Ela respira fundo, fundo, até sibilar:

– I-s-s-o eu não admito!

– Ele ter mulher e filhos? Mas nós também temos!

Ela grita:

– Não admito é ele ser gay com mulher e filhos! Então é um cara mal resolvido!

– Você acha que ele devia discutir a relação com a mulher?

Ela levanta, acende um cigarro, e agora ele é que senta na cama:

– Você não parou de fumar?! Daonde tirou isso?!

– Do esconderijo no criado-mudo. Você desgosta tanto que menti que parei.

Ele abre a janela.

– Fumando escondida... Acho que a gente tem mesmo de discutir a relação, né, a confiança, a sinceridade...

Ela fumaceia feito dragão:

– Sim, vamos discutir também as suas cervejas, e aquela vodka escondida no armário!

– Você sabia? E porque não disse nada?

– Me sentia culpada pelos cigarros.

Silêncio. Ela vai fumar na janela.

– Olha que lua...

Ele vai ver, ficam abraçados olhando a lua.

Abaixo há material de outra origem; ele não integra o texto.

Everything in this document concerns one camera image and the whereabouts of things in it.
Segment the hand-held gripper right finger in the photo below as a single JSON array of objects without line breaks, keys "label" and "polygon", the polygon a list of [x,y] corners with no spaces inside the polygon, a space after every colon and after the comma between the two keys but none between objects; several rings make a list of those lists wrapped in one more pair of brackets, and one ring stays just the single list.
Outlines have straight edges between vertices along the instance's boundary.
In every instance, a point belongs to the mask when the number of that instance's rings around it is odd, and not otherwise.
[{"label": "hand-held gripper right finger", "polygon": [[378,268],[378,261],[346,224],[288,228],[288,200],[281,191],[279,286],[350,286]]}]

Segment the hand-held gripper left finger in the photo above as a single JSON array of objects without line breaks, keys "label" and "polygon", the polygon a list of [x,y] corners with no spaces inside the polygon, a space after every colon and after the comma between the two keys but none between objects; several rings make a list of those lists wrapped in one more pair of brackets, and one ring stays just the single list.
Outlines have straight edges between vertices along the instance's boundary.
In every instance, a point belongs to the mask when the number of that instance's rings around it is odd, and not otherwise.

– Vou tomar um golinho de vodka.

– Mas a gente não ia discutir a relação?

– Faremos isso no consultório do terapeuta.

– Mas ele não é gay?

– É, mas tem mulher e filhos.

– Já pensou se a mulher é gay também? Pobres filhos!

– Pobres porque? Logo inventam uma bolsa-gay e...

– Fecha a janela. Parece que a lua tá olhando.

– Tiao, lua! Onde é que a gente estava mesmo?

– Na cama, então que tal a gente fazer amor?

– É mesmo! Como o terapeuta falou, né.

– Esquece o terapeuta. Onde é que escondi o cinzeiro?